Somewhere, deep in the human psyche, it is a story we all know so well because it is part of a common, collective, unconscious knowledge. Somewhere, in the divine spark which quickens life in us all, there is an understanding of the promise of the dignity and worth of every human being. When that promise is broken, when the dignity and worth of a human being is not respected, is not cherished, we feel it deep in our soul. When that promise is claimed and lived into and out of, it is then that we soar to new heights of discovering the full potential and greatness of our simple, common humanity – no matter the limitations imposed on us, - or, those we impose on ourselves.

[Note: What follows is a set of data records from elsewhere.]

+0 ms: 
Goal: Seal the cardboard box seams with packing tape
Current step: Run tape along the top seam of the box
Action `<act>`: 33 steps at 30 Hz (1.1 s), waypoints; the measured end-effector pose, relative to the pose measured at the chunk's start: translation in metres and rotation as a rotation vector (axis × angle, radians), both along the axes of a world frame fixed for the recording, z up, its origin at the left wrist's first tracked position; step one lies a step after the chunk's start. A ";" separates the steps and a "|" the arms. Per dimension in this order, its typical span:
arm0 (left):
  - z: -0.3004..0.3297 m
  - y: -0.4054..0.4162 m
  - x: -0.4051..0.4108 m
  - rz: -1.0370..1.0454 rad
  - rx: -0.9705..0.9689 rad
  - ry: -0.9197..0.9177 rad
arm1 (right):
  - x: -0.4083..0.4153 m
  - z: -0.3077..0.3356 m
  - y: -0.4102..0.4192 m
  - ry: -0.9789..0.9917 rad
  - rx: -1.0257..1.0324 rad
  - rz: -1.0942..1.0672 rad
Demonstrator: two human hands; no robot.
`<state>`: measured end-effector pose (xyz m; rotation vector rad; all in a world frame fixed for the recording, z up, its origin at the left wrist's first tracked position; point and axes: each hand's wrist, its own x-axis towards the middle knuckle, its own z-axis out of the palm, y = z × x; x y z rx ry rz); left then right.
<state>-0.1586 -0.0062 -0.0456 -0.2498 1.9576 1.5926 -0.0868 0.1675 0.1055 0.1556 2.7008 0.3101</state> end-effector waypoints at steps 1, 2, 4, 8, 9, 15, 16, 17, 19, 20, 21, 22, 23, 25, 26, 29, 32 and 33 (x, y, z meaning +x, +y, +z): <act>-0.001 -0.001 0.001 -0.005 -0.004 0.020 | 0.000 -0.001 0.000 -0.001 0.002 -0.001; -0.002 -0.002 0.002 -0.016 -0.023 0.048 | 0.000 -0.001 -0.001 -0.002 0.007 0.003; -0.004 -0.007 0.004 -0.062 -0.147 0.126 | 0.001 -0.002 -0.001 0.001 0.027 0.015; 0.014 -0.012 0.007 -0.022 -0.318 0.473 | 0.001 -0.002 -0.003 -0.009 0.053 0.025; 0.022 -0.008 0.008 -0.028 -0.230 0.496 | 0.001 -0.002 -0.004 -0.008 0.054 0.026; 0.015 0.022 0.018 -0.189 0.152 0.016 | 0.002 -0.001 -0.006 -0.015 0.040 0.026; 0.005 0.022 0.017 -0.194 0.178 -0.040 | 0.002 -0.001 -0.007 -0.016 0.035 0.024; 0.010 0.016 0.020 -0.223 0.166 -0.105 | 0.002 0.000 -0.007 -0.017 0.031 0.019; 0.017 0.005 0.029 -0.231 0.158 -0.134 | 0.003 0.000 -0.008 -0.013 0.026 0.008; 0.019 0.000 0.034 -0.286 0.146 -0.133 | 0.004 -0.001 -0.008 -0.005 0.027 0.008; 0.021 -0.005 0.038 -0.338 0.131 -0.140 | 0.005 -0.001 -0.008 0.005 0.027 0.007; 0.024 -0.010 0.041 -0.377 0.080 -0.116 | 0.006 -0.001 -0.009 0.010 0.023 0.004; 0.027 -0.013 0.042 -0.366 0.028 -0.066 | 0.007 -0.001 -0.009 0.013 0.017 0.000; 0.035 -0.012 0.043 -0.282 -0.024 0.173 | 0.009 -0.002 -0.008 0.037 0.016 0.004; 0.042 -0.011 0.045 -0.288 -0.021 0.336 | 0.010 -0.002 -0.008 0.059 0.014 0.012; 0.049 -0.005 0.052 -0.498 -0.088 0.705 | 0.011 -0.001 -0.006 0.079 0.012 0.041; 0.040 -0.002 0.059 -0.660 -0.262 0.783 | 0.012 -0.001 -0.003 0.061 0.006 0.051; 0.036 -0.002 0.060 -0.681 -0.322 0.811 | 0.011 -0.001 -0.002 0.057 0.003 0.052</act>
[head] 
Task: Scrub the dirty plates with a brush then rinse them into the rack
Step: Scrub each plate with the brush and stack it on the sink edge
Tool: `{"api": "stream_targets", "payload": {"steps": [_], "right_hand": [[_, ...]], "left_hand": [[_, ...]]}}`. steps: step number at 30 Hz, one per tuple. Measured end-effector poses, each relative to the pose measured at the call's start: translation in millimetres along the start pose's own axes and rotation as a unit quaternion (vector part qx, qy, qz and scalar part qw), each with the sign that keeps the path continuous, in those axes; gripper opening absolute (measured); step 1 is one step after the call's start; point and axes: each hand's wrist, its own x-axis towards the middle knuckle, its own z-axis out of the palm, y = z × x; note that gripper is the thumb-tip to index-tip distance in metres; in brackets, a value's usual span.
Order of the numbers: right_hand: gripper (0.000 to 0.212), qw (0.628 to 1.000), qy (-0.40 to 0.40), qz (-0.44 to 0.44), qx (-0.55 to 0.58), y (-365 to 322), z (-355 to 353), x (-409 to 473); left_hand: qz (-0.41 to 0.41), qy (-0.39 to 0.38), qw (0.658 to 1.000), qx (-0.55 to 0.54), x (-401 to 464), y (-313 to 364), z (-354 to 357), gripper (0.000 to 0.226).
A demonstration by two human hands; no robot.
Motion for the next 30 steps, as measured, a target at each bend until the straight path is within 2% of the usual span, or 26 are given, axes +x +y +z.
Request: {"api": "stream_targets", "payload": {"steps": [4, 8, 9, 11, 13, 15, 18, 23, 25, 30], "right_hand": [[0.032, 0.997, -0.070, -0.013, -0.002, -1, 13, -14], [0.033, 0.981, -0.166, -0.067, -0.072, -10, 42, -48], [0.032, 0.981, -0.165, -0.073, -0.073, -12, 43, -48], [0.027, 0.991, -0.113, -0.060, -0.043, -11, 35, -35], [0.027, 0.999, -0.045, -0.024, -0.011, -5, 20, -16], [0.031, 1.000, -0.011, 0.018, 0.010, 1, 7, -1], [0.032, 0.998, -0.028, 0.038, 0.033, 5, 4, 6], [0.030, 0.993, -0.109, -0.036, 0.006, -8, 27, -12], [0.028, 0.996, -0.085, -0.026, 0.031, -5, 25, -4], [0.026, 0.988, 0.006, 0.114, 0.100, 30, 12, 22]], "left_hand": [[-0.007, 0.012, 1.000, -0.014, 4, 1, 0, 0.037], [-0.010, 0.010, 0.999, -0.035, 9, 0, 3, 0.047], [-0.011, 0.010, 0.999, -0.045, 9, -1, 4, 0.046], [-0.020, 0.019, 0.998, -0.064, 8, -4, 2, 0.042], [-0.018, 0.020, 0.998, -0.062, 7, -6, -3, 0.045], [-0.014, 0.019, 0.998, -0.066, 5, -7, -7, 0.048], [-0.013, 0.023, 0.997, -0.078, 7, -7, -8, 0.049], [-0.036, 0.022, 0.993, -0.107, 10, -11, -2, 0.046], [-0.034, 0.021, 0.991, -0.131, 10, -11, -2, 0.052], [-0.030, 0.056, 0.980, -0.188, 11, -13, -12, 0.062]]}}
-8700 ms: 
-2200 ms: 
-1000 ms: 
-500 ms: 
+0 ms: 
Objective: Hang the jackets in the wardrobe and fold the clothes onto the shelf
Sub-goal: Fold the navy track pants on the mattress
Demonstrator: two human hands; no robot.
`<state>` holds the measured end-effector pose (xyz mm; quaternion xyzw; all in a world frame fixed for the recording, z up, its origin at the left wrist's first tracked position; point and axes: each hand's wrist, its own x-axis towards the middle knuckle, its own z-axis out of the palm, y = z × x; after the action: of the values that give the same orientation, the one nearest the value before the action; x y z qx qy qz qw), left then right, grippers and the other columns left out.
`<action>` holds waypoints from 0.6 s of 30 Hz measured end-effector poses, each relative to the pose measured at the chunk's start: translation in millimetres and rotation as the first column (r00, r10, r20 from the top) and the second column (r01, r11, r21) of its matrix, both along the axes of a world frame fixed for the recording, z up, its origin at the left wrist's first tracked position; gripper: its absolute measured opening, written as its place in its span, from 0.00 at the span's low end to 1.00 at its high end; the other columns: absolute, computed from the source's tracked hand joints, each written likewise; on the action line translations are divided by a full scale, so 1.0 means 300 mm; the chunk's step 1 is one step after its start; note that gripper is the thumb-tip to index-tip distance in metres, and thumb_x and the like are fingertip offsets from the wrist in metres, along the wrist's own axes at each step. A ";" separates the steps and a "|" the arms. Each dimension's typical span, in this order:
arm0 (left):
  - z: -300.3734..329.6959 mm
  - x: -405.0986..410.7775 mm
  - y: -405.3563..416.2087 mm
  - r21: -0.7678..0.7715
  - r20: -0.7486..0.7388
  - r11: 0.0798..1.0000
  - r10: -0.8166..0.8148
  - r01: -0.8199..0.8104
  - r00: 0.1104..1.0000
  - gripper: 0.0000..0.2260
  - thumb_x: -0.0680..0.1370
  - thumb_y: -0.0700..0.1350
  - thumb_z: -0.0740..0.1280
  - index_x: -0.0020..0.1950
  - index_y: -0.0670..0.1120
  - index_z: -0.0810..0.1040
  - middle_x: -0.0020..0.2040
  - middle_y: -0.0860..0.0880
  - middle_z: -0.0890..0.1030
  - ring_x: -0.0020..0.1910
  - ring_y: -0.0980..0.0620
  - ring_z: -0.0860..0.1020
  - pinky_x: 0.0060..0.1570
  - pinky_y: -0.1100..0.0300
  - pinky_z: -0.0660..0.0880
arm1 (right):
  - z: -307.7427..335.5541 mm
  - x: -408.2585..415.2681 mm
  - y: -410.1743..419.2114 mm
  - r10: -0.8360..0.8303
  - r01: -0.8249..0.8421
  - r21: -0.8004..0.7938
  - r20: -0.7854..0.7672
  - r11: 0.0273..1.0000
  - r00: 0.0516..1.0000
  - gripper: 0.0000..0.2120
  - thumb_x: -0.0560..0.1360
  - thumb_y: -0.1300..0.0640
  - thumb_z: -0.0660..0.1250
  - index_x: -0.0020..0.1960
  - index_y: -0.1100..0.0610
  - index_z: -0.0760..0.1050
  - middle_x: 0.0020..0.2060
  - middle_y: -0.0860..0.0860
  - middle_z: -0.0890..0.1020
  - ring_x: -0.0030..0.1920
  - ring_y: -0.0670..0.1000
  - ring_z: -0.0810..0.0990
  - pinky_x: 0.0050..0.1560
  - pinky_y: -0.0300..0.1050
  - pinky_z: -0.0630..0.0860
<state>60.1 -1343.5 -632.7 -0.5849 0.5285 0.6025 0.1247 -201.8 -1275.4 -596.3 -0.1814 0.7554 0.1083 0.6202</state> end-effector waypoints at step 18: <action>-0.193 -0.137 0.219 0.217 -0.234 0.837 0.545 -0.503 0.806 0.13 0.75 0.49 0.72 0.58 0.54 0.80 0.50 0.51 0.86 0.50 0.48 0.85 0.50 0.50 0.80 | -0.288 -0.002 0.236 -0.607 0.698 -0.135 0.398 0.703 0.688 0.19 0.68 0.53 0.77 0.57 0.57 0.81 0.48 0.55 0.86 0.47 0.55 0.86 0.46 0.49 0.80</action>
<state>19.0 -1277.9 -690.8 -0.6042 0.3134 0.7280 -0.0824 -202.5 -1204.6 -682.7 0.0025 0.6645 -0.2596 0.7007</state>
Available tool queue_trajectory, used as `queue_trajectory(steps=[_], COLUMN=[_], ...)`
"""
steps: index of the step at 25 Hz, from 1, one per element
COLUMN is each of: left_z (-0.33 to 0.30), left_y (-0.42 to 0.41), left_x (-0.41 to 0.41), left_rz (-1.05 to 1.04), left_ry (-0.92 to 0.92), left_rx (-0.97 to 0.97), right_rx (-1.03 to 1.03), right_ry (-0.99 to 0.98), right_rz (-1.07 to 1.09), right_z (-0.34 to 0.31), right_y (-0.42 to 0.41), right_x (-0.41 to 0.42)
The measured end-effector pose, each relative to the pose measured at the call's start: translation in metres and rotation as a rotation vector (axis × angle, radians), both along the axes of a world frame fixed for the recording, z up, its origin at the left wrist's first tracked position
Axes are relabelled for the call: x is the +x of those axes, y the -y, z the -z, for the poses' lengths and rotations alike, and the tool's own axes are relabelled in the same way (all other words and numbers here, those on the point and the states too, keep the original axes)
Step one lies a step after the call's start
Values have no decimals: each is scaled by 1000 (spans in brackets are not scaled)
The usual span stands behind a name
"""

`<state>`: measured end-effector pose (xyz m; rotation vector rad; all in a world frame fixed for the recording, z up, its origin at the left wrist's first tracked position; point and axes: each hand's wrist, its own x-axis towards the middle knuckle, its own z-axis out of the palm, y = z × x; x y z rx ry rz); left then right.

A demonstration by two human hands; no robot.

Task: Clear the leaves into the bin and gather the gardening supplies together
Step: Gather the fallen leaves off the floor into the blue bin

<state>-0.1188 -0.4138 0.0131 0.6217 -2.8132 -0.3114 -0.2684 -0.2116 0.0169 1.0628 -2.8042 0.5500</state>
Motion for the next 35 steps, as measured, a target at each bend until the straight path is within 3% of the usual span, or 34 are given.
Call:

Somewhere, deep in the collective unconscious of the human enterprise, which crosses all cultures and time and religion, we understand that God never makes a promise to us that can not be kept. I think this is what perplexed Herod about John the Baptist. Indeed, this is what I suspect compelled Herod to keep his promise to his daughter, even though he knew it was wrong. The story of Herod is a cautionary tale which challenges our understandings about promises and choice.

I believe we know, in the intuitive places of our knowing, that God makes to each of us a promise of God’s constant and abiding presence – which allows someone like Amos, a simple “herdsman and dresser of sycamore trees” to make choices for the greatness of prophetic ministry. I believe we carry in the mystery of our souls the promise hidden deep in the words St. Paul writes to the ancient church in Ephesis, “God destined us for adoption as children through Jesus Christ, according to the good pleasure of God’s will, to the praise of God’s glorious grace that has been freely bestowed on us in the Beloved.”

With these unspoken but profoundly known promises hidden deep in our hearts and minds and souls, we make choices with our lives – sometimes for good and sometimes for ill. By examining those choices we discover something author Fred Buechner calls “the way God speaks through the hieroglyphics of the things that happen to us.” It is in the midst of deciphering these hieroglyphics that we discover or uncover or recover our own wisdom. We come to understand, I believe, that even through tragedy and adversity – or perhaps because of it – God never makes a promise that can’t be kept. And so, in the simple wisdom my Grandmother taught, we strive to do the same. Amen.